Work to be completed: Extract each record and reproduce it exactly.

───── Data extracts

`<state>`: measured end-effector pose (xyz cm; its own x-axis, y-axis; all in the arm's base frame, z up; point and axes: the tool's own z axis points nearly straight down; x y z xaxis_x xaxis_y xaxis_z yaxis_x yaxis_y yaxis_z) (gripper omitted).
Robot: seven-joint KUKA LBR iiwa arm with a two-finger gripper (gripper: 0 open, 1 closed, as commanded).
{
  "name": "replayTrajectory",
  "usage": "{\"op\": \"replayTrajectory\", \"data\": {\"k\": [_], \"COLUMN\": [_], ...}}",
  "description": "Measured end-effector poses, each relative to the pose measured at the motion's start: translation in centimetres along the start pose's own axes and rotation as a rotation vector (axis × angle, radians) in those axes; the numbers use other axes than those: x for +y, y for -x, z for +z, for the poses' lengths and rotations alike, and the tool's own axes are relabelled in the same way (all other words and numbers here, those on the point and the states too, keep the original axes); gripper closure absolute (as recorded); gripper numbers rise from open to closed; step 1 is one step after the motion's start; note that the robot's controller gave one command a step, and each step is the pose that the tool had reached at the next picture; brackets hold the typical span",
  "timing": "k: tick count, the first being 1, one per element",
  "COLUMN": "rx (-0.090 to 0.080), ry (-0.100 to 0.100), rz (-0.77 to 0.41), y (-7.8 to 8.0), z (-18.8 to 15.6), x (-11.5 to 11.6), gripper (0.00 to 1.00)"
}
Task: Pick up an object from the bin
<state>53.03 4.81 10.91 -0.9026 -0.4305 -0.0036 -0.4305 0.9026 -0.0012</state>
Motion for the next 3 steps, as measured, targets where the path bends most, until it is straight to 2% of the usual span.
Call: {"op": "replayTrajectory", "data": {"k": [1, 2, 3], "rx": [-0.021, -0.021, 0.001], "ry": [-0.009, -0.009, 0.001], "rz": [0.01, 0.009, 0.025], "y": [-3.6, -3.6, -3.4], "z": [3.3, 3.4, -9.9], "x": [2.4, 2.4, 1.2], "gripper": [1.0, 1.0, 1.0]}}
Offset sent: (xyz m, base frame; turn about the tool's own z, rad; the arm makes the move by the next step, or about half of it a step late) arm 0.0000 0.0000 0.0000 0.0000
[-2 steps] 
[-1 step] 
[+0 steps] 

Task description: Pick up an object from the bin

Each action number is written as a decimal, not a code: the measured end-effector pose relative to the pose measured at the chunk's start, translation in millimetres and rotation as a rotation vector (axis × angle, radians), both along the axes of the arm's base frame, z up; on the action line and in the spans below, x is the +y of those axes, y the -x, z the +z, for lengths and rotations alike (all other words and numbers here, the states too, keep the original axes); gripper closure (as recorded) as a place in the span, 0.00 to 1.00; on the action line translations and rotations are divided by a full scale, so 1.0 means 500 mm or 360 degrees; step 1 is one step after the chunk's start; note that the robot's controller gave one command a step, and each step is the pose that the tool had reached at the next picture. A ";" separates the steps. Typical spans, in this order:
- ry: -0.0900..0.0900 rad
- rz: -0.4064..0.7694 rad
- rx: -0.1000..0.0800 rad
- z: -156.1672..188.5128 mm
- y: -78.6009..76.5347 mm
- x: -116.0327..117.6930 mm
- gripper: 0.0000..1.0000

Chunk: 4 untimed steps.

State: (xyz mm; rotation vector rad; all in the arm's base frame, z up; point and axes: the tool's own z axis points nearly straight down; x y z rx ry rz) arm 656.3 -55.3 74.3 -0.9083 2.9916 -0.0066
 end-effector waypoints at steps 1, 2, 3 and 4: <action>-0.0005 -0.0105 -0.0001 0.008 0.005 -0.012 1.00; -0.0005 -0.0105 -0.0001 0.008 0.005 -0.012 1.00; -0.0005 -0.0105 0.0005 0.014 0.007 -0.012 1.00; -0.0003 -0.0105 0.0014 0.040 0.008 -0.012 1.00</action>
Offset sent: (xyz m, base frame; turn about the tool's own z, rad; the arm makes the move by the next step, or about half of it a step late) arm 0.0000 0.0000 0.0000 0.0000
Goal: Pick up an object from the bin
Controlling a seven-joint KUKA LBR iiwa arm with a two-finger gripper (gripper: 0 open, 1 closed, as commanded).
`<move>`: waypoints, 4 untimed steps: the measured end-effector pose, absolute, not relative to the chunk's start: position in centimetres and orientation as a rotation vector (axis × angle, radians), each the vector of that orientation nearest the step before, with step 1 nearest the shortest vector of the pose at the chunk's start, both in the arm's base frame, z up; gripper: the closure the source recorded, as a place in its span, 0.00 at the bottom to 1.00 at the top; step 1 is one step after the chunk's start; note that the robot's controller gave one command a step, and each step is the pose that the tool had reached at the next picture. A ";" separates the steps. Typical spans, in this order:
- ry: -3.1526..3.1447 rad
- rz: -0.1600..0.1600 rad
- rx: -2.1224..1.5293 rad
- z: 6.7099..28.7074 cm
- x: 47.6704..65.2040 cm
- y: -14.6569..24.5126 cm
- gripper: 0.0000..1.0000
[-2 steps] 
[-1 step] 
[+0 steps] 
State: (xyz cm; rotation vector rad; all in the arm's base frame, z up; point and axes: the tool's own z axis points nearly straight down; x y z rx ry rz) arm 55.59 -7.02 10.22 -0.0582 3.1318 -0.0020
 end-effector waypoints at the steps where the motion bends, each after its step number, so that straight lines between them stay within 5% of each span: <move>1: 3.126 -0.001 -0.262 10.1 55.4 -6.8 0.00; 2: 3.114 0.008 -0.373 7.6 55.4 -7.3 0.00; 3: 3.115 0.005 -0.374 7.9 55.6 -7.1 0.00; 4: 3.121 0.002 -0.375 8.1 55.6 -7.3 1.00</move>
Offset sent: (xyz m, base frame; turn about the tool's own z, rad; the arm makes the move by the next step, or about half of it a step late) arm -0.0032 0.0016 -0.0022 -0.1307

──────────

Reply:
`<state>`: measured end-effector pose (xyz cm; its own x-axis, y-axis; all in the arm's base frame, z up; point and axes: the tool's own z axis points nearly straight down; x y z xaxis_x xaxis_y xaxis_z yaxis_x yaxis_y yaxis_z) (gripper omitted).
Robot: seven-joint KUKA LBR iiwa arm with a two-finger gripper (gripper: 0 open, 1 closed, as commanded).
{
  "name": "replayTrajectory",
  "usage": "{\"op\": \"replayTrajectory\", \"data\": {\"k\": [_], \"COLUMN\": [_], ...}}",
  "description": "Measured end-effector poses, each relative to the pose measured at the motion's start: translation in centimetres along the start pose's own axes and rotation as a rotation vector (axis × angle, radians) in those axes; the numbers use other axes than those: x for +y, y for -x, z for +z, for the poses' lengths and rotations alike, and the tool's own axes are relabelled in the same way (all other words and numbers here, those on the point and the states too, keep the original axes); gripper closure absolute (as recorded); gripper numbers rise from open to closed; step 1 is one step after the motion's start; note that the robot's controller gave one command a step, and each step is the pose that the tool had reached at the next picture; brackets hold the typical span",
  "timing": "k: tick count, the first being 1, one per element",
  "COLUMN": "rx (-0.090 to 0.080), ry (-0.100 to 0.100), rz (-0.77 to 0.41), y (-7.8 to 8.0), z (-18.8 to 15.6), x (-11.5 to 11.6), gripper (0.00 to 1.00)"
}
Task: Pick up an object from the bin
<state>53.03 4.81 10.91 -0.9026 -0.4305 -0.0036 -0.4305 0.9026 -0.0012</state>
Motion for the next 3 steps, as measured, targets where the path bends most, until it is straight to 2% of the usual span.
Call: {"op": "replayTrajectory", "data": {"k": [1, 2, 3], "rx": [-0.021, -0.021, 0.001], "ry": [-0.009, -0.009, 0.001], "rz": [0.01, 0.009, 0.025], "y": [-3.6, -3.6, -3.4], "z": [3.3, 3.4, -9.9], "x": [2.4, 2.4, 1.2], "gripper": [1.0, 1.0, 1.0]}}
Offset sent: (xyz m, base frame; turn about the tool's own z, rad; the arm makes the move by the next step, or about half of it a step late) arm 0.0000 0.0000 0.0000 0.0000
[-2 steps] 
[-1 step] 
[+0 steps] 

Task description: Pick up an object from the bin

Each action number is written as a decimal, not a code: the measured end-effector pose relative to the pose measured at the chunk's start, translation in millimetres and rotation as a rotation vector (axis × angle, radians), both along the axes of the arm's base frame, z up; on the action line and in the spans below, x is the +y of those axes, y the -x, z the +z, for lengths and rotations alike (all other words and numbers here, the states too, keep the original axes); gripper closure (as recorded) as a place in the span, 0.00 to 1.00; on the action line translations and rotations are divided by a full scale, so 1.0 means 500 mm or 360 degrees; step 1 is one step after the chunk's start; note that the robot's controller gave one command a step, and each step is the pose that the tool had reached at the next picture. A ";" separates the steps. Typical spans, in this order:
- ry: -0.0900..0.0900 rad
- rz: -0.4064..0.7694 rad
- rx: -0.1000..0.0800 rad
- z: -156.1672..188.5128 mm
- y: -78.6009..76.5347 mm
- x: -116.0327..117.6930 mm
- gripper: 0.0000..1.0000

Chunk: 4 untimed steps.

State: (xyz mm; rotation vector rad; all in the arm's base frame, z up; point and axes: the tool's own z axis points nearly straight down; x y z rx ry rz) arm 656.3 -55.3 74.3 -0.9083 2.9916 -0.0066
 end-effector waypoints at steps 1, 2, 3 and 4: <action>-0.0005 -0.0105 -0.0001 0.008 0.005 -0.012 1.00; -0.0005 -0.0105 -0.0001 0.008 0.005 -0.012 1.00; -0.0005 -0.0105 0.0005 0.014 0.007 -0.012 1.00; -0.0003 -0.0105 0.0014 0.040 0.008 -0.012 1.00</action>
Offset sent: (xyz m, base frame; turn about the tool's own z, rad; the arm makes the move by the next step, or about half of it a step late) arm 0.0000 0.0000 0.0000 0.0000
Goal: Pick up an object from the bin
Controlling a seven-joint KUKA LBR iiwa arm with a two-finger gripper (gripper: 0 open, 1 closed, as commanded).
`<move>`: waypoints, 4 untimed steps: the measured end-effector pose, absolute, not relative to the chunk's start: position in centimetres and orientation as a rotation vector (axis × angle, radians), each the vector of that orientation nearest the step before, with step 1 nearest the shortest vector of the pose at the chunk's start, both in the arm's base frame, z up; gripper: the closure the source recorded, as a place in its span, 0.00 at the bottom to 1.00 at the top; step 1 is one step after the chunk's start; note that the robot's controller gave one command a step, and each step is the pose that the tool had reached at the next picture. A ";" separates the steps. Typical spans, in this order:
- ry: -3.1526..3.1447 rad
- rz: -0.1600..0.1600 rad
- rx: -2.1224..1.5293 rad
- z: 6.7099..28.7074 cm
- x: 47.6704..65.2040 cm
- y: -14.6569..24.5126 cm
- gripper: 0.0000..1.0000
[-2 steps] 
[-1 step] 
[+0 steps] 
State: (xyz cm; rotation vector rad; all in the arm's base frame, z up; point and axes: the tool's own z axis points nearly straight down; x y z rx ry rz) arm 55.59 -7.02 10.22 -0.0582 3.1318 -0.0020
 end-effector waypoints at the steps where the motion bends, each after its step number, so that straight lines between them stay within 5% of each span: <move>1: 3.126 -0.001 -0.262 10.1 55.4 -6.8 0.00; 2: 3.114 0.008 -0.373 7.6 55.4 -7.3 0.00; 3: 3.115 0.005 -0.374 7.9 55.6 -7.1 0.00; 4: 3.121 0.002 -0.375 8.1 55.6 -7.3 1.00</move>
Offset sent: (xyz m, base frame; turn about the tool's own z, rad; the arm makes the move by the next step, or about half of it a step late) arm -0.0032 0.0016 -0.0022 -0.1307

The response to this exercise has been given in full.